Climate change is real, forest fires are a fallout
Flames are racing up and down the hillsides of Northern California as America grapples with wildfires. As many as 25 people have died and 300,000 have been evacuated in the most destructive fires in the state’s history. Malibu, a beachside community which is home to Hollywood celebrities, is just charred earth as far as the eye can see. Paradise, a city that was just that, now looks like a war zone. A combination of warm conditions and strong winds are fanning the Camp Fire, Woolsey Fire and Hill Fire with low humidity exacerbating the situation. What used to be rural fires have now turned into urban nightmares. But why? Because, the urban sprawl is continuing to push housing deeper into rural areas. The state’s wildlife urban interface — the area where human building meets or intermingles with undeveloped natural land — grew 20 per cent from 1990 to 2010. And when large fires ‘crown’ — spread from treetop to treetop — they spread as quickly in a vegetation-rich residential neighbourhood as in the woods.

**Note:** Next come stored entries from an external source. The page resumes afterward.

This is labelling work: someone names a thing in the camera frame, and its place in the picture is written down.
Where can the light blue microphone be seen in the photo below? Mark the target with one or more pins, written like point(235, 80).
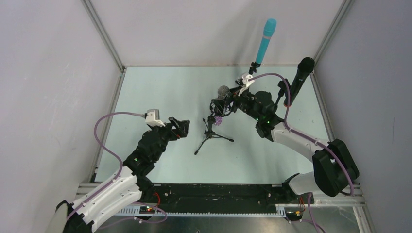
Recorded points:
point(268, 32)

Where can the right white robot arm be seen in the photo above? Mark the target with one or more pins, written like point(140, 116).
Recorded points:
point(333, 166)

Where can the purple glitter microphone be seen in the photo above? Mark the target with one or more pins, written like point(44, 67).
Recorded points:
point(222, 92)

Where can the clip tripod mic stand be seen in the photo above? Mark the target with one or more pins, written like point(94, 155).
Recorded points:
point(252, 69)

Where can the black microphone orange tip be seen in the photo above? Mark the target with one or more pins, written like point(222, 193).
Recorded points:
point(304, 69)

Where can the slotted cable duct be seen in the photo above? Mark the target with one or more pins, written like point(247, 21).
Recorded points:
point(137, 211)

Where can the shock mount tripod stand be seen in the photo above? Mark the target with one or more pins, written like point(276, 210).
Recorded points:
point(209, 133)

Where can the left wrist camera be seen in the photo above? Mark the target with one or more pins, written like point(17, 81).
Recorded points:
point(154, 117)

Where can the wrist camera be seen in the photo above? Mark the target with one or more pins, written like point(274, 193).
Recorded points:
point(154, 117)
point(245, 81)

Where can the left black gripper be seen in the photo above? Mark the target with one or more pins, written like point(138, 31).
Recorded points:
point(175, 127)

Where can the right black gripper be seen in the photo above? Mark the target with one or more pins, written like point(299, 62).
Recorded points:
point(232, 103)

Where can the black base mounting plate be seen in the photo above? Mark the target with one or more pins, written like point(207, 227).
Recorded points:
point(222, 198)

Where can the round base mic stand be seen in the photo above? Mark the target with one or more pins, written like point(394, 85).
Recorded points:
point(283, 92)

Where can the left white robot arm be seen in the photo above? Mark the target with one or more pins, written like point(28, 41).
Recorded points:
point(127, 185)

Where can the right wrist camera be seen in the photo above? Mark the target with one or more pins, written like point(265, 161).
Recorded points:
point(245, 81)

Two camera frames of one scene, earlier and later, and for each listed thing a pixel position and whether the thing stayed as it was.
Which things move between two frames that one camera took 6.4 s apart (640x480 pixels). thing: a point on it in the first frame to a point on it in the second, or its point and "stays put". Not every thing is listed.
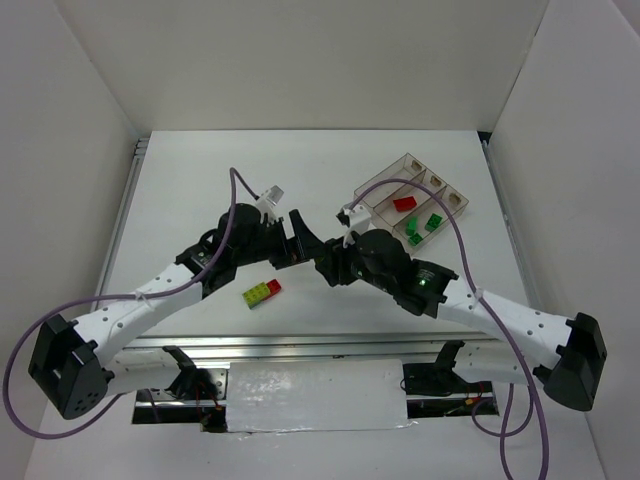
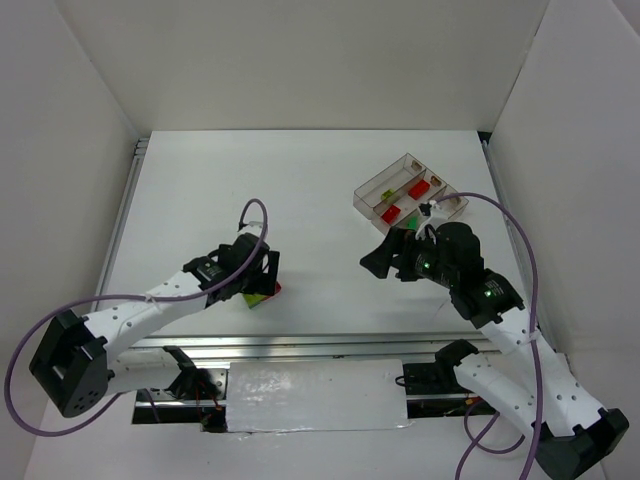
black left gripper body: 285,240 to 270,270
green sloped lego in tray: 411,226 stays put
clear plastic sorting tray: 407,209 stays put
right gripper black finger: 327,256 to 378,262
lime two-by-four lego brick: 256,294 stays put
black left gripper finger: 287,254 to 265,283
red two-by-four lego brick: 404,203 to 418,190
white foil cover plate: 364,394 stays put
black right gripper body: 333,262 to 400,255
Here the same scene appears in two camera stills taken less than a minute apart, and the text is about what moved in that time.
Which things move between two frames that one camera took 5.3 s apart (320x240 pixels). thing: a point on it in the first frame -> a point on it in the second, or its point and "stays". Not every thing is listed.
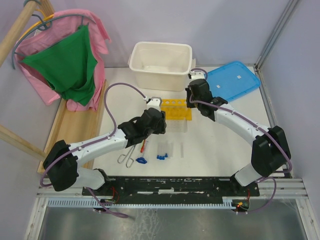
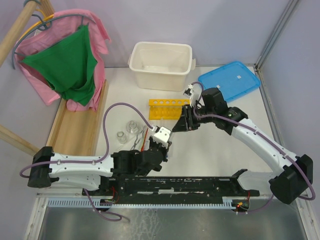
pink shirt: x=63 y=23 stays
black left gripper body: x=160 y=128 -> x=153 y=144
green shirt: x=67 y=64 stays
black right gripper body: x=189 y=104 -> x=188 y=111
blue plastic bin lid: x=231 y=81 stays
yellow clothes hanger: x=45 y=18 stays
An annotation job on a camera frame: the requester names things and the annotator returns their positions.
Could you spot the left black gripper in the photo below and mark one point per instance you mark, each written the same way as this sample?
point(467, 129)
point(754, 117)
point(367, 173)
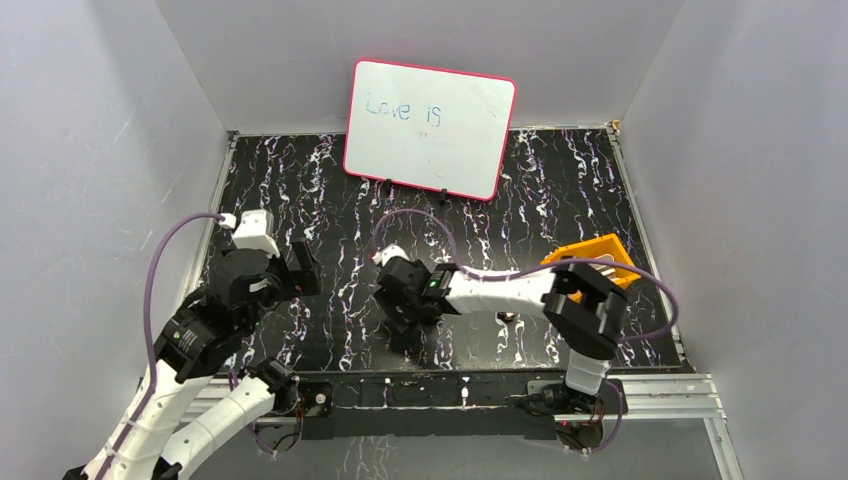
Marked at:
point(303, 266)

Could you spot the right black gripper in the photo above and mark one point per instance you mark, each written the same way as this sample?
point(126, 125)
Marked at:
point(389, 302)

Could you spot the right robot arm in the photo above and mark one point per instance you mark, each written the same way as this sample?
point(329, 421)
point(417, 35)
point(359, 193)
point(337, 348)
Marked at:
point(584, 307)

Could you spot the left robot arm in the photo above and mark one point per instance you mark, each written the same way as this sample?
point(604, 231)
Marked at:
point(150, 442)

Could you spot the pink framed whiteboard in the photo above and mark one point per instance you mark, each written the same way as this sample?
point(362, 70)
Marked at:
point(429, 128)

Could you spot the white part in bin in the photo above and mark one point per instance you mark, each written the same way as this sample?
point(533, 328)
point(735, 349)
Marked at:
point(612, 273)

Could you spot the orange parts bin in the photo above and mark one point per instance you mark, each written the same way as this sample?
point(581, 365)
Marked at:
point(613, 255)

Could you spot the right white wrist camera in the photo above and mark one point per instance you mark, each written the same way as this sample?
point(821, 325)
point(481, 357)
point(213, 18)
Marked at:
point(383, 255)

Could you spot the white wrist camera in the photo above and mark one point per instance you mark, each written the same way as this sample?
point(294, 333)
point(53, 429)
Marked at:
point(254, 231)
point(383, 255)

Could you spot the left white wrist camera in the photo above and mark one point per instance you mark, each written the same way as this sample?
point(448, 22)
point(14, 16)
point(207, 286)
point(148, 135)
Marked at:
point(254, 231)

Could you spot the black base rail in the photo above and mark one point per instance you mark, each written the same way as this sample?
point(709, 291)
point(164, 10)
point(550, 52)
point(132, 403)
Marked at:
point(424, 403)

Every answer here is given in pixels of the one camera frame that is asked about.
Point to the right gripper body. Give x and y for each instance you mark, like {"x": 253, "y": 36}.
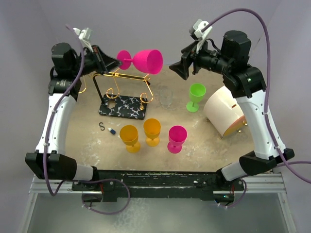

California, known for frequent wildfires, saw its hottest months in July with record levels of dryness. Higher temperatures cause soils to be drier, resulting in drought. If global warming emissions continue unabated and temperatures rise, damage from California wildfires could increase multifold with home encroachments on the lap of nature being as lethal as it is lovely. As fires get bigger and bolder, so are floods, tsunami and earthquakes. It’s time the world took concrete steps to arrest this. Concerted effort — by the states and the people — is the need of the hour. The US President Donald Trump has cited mismanagement as cause for aggravation of the situation. Mismanagement yes — but not so much by the forest authorities as the world as a whole, including Trump — by not taking action to contain global warming. It is we, the people, who have brought natural disasters closer to us, and it is up to us now to find ways to keep them at arm’s length.